INSTRUCTIONS FOR THE TASK:
Find the lines in the records below that contain "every", and report each of them.

EXTRACTED MATERIAL:
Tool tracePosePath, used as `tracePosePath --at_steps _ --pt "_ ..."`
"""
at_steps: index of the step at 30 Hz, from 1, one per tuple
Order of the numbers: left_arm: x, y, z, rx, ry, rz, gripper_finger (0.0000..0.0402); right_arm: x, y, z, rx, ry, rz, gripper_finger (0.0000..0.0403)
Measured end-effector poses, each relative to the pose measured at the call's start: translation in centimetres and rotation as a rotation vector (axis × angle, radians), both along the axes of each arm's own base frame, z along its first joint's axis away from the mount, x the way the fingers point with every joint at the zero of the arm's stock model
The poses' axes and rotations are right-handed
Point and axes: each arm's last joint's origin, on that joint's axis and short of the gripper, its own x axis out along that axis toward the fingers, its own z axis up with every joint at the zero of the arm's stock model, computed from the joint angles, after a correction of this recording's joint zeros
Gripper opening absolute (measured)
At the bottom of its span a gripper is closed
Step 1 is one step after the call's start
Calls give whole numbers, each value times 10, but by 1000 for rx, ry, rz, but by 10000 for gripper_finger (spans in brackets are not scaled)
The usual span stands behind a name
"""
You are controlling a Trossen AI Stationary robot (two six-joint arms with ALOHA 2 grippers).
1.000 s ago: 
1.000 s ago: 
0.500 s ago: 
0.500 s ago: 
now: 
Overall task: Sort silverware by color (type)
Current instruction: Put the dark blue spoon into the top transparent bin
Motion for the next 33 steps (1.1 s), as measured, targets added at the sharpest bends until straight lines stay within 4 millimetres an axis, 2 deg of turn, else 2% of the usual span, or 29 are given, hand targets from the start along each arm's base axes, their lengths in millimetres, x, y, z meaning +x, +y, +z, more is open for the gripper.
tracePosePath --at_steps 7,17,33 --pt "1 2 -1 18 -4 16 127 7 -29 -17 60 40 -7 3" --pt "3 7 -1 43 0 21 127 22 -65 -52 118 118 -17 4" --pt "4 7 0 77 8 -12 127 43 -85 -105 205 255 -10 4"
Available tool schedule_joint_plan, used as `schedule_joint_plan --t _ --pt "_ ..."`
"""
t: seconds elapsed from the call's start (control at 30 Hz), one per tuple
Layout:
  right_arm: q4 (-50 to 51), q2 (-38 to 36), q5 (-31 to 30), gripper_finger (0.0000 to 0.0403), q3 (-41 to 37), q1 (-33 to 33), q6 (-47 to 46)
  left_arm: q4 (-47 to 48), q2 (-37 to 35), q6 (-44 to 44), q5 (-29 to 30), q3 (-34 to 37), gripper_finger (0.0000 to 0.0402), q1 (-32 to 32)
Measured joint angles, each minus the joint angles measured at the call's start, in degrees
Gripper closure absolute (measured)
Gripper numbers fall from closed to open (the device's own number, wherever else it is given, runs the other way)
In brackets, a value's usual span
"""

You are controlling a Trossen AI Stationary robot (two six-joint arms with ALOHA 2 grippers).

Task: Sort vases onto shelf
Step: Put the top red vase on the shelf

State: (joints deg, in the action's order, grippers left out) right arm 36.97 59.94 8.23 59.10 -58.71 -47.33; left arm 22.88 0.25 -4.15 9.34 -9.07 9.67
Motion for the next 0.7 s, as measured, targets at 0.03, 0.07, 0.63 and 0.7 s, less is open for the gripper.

RESULT OF THIS EXERCISE:
Measured end-effector poses, each relative to the pose measured at the call's start: translation in centimetres and rotation as a rotation vector (axis × angle, radians), both along the axes of each arm's own base frame, z along its first joint's axis away from the mount, x the way the fingers point with every joint at the zero of the arm's stock model
Point and axes: each arm's last joint's origin, on that joint's axis and short of the gripper, its own x axis out along that axis toward the fingers, its own z axis up with every joint at the zero of the arm's stock model, computed from the joint angles, after a correction of this recording's joint zeros

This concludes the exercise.